Let's dive into these challenging questions about particle storage rings and the fascinating physics behind them. Each question requires a solid understanding of the principles of particle physics, particularly regarding the interactions between electrons and positrons. I'll break down each question and provide clear explanations and solutions.

Question 1: Work Done by the Magnetic Field

The question asks what percentage of the work done on the circulating particles is attributed to the magnetic field. The options are:

• (a) 0%, because the direction of the magnetic force is perpendicular to the direction in which the particles travel.
• (b) 0%, because the magnetic field doesn't exert a force on the particles.
• (c) 50%, because the magnetic and electric fields provide equal amounts to the particles.
• (d) 100%, because the magnetic field is the source for the centripetal force that accelerates the particles.

The correct answer is (a) 0%. The magnetic force acts perpendicular to the velocity of the particles, which means it does not do work on them. Instead, it changes the direction of the particles' motion, allowing them to travel in a circular path without changing their speed.

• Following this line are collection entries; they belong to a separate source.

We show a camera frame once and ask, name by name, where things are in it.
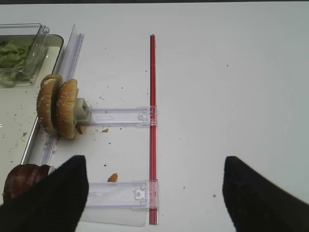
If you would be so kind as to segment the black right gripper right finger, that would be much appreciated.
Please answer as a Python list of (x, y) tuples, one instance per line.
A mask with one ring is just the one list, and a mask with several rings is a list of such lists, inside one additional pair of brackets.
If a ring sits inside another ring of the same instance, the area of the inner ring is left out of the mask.
[(235, 156), (225, 159), (223, 198), (238, 232), (309, 230), (309, 205)]

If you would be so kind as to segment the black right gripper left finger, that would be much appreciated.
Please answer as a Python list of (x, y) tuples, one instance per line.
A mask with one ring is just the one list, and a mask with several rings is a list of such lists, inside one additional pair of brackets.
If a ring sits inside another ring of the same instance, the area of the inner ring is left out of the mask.
[(73, 232), (89, 192), (86, 160), (73, 156), (47, 177), (3, 203), (2, 232)]

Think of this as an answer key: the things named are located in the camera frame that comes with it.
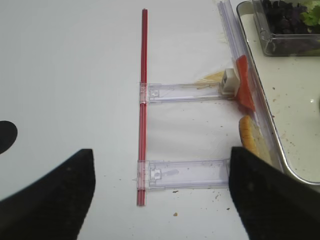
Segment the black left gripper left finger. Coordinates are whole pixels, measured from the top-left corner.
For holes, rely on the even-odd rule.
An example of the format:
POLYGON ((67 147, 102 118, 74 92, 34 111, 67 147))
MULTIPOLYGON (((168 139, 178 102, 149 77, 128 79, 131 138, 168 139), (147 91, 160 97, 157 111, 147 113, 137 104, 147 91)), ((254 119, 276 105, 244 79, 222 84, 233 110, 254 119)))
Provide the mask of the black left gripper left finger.
POLYGON ((96 188, 94 154, 81 149, 0 202, 2 240, 76 240, 96 188))

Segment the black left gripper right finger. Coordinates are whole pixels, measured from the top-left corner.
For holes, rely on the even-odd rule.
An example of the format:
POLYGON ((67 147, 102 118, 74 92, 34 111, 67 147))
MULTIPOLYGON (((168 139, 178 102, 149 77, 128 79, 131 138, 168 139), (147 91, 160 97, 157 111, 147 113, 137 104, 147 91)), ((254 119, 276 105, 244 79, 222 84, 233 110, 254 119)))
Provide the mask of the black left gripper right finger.
POLYGON ((231 149, 229 191, 251 240, 318 240, 320 194, 244 147, 231 149))

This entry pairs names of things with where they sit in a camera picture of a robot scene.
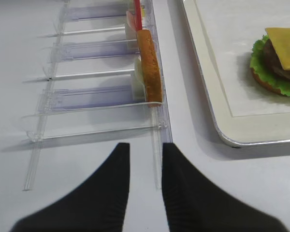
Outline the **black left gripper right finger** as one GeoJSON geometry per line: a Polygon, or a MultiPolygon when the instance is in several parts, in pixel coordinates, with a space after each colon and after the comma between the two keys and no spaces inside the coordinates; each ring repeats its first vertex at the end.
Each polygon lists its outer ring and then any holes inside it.
{"type": "Polygon", "coordinates": [[[229,195],[173,143],[162,149],[162,195],[172,232],[286,232],[277,218],[229,195]]]}

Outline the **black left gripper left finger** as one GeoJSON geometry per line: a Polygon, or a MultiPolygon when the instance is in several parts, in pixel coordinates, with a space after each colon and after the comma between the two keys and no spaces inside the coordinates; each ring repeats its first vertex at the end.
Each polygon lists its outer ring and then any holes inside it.
{"type": "Polygon", "coordinates": [[[81,185],[19,220],[13,232],[120,232],[130,191],[130,145],[119,143],[81,185]]]}

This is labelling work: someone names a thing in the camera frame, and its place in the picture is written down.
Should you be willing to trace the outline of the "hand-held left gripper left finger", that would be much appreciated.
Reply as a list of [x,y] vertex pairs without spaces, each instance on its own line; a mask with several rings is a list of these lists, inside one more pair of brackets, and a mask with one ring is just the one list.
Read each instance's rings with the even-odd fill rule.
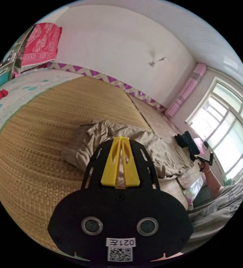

Question 2: Increasing the Reaction Rate

This question examines factors that could increase the reaction rate in an electron-positron storage ring. The options are:

• (I) Decreasing the cross-sectional area of the storage ring
• (II) Increasing the energy of the particles
• (III) Increasing the number of positrons in the storage ring

The reaction rate, R, is given by the formula R = L × σ, where L is the luminosity and σ is the cross-section. The luminosity L is affected by the number of particles and the cross-sectional area. Therefore, the correct answer is (d) I, II and III. Each of these actions would contribute to an increase in the reaction rate:

• Decreasing the cross-sectional area increases luminosity.
• Increasing the energy of the particles can lead to more significant interactions.
• Increasing the number of positrons directly increases the luminosity.

Question 3: Gravitational Work Consideration

This question addresses why the work done by Earth's gravitational field is not considered in energy loss calculations. The options are:

• (a) The gravitational force is perpendicular to the gravitational acceleration.
• (b) The energy lost due to gravity is equal to the energy gained from the magnetic fields.
• (c) The particles do not experience a significant gravitational force.
• (d) The luminosity is not dependent on gravitational acceleration.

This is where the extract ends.